How to distinguished jets originating from W or top quarks?

Objectives

Learn about high pt ak8jets (FatJet)

Learn about the different substructure variables and taggers

Learn ways to identify boosted W and top quarks

After following the instructions in the setup:
cd <YOUR WORKING DIRECTORY>/notebooks/
source /cvmfs/sft.cern.ch/lcg/views/LCG_105/x86_64-el9-gcc13-opt/setup.sh
jupyter notebook --no-browser --port=8888 --ip 127.0.0.1
This will open a jupyter notebook tree with various notebooks.

What is a jet?

In the previous episodes we discussed that the jet is a physical object representing the hadronization of quakrs and gluons. Perhaps we have encounter that a jet can be formed from random noise or pileup particles in our detectors, not necessarily coming from hard scattered quarks and gluons, but jets can be so much more:

The internal structure of the jet constituents help us to understand their origin.

Boosted Objects

Heavy particles which are created not at rest but with some momentum are referred as boosted objects. Let’s analyze the example of a top quark. If the top quarks are boosted, e.g. when coming from a new massive particle, what happens?. Hadronic decay products collimated so then they can be reconstructed in the same final-state object! Hadronic final states now become accessible with a dijet final state (in this case)

Jet mass

QCD jet mass is a perturbative quantity. From the initial (almost) massless partons, pQCD gives rise to a jet mass of order:

\[\left< M^2 \right> \simeq C \cdot \frac{\alpha^2}{\pi} p_T^2 R^2\]

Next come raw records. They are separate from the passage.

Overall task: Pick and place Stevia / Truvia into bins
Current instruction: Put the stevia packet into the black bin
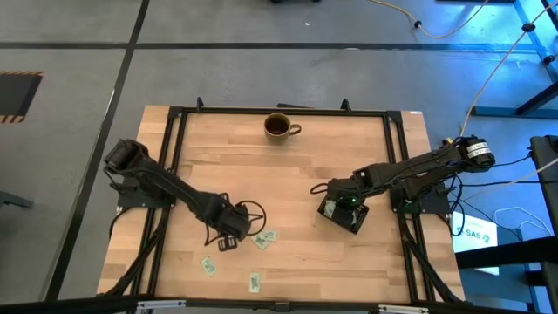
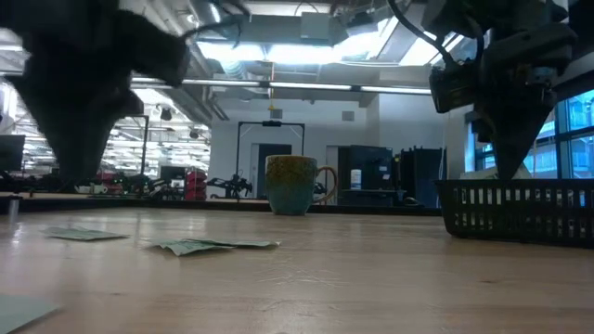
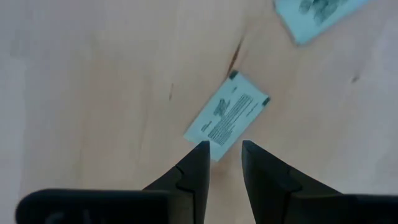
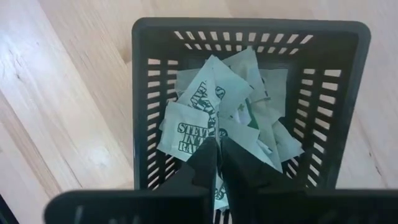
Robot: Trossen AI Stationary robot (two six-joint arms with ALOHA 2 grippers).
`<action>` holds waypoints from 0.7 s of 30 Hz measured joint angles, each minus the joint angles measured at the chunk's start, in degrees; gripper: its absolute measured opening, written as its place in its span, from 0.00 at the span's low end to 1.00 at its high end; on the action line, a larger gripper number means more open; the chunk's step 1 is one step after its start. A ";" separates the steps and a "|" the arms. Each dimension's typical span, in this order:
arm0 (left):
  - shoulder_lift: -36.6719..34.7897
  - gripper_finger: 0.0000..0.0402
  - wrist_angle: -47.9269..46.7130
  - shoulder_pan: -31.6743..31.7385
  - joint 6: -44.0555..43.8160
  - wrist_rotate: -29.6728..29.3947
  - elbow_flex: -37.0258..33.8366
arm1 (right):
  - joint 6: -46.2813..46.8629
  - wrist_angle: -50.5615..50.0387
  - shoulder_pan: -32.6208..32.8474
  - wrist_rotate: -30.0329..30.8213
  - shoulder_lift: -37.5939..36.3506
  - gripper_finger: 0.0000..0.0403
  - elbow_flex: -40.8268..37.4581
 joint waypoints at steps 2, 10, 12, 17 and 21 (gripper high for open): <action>2.25 0.22 0.00 -0.48 0.82 0.00 0.00 | -0.19 0.00 0.00 0.04 0.00 0.07 0.00; 10.42 0.22 -0.19 -1.14 0.56 3.35 0.19 | -0.22 -1.10 0.00 0.07 0.00 0.15 0.00; 11.37 0.22 -0.58 -1.24 0.55 3.58 0.31 | -0.21 -1.38 0.00 0.06 0.00 0.21 0.00; 11.49 0.22 -0.49 -1.25 0.54 3.60 0.20 | -0.21 -1.42 0.00 0.04 0.01 0.34 0.00; 10.81 0.20 -0.12 -1.28 0.36 3.07 0.13 | -0.12 -1.42 0.00 0.04 0.02 0.36 0.00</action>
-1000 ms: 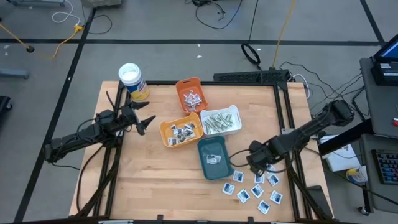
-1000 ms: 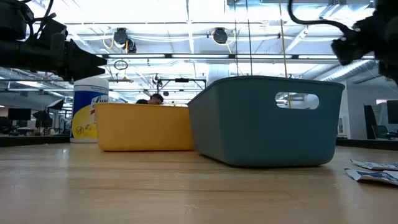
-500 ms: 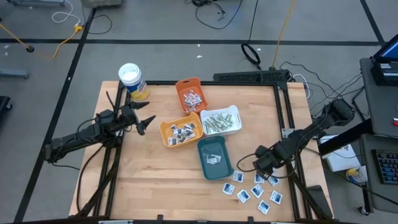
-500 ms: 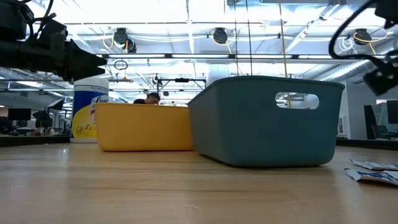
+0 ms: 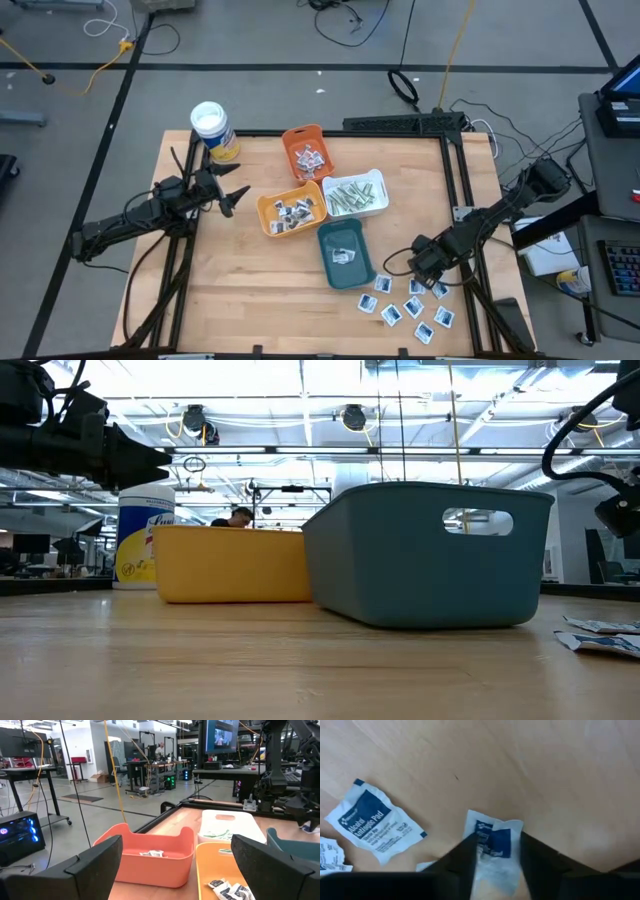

Jet mass is proportional to R and pT. C is a form factor related to originating parton and clustering algorithm. For non-cone algorithms:

\[\left< M^2 \right> \simeq a \times \alpha_S p^2_T R^2\]

where $a$ is 0.16 for quarks and 0.37 for gluons. For heavy objects, the LO mass scale is the heavy object mass.

The mass of QCD jets changes as a function of momentum, but the mass of heavy particle jets is relatively stable. For a given mass and pT scale, choose an appropriate jet radius:

\[\Delta R \sim \frac{2m}{p_T}\]

CMS uses R = 0.8 for heavy object reconstruction. That is merged W/Z at pT ~200 GeV and merged top at pT ~400 GeV.

Rho parameter

A useful variable for massive, fat jets is the QCD scaling parameter $\rho$, defined as:

$\rho=\log(m^2/(p_{\mathrm{T}}R)^2)$.

(Sometimes $\rho$ is defined without the log). One useful feature of this variable is that QCD jet mass grows with $p_{\mathrm{T}}$, i.e. the two quantities are strongly correlated, while $\rho$ is much less correlated with $p_{\mathrm{T}}$.

Exercise 4.1

We can use jet mass to distinguish our boosted W and top jets from QCD. Let’s compare the AK8 jet mass of the boosted top quarks from the RS KK sample and the jets from the QCD sample. Let’s also look at the and the softdrop groomed jet mass combined with the PUPPI pileup subtraction algorithm for different samples.

Open a notebook

For this part, open the notebook called Jet_Substructure.ipynb and run Exercise 4.1.

Question 4.1

Do you think the jet mass alone can be used to identify boosted W and top jets?

Question 4.2

After running Exercise 3, in which cases do you think the $\rho$ variable can be used?

Solution 4.2

The following two plots show what QCD events look like in different $p_{T}$ ranges. It’s clear that the mass depends very strongly on $p_{T}$, while the $\rho$ shape is fairly constant vs. $p_{T}$ (ignoring $\rho<7$ or so, which is the non-perturbative region). Having a stable shape is useful when studying QCD across a wide $p_{T}$ range.

Jet Substructure

Because boosted jets represent the hadronic products of a heavy particle produced with high momentum, some tools have been developed to study the internal structure of these jets. This topic is usually called Jet Substructure.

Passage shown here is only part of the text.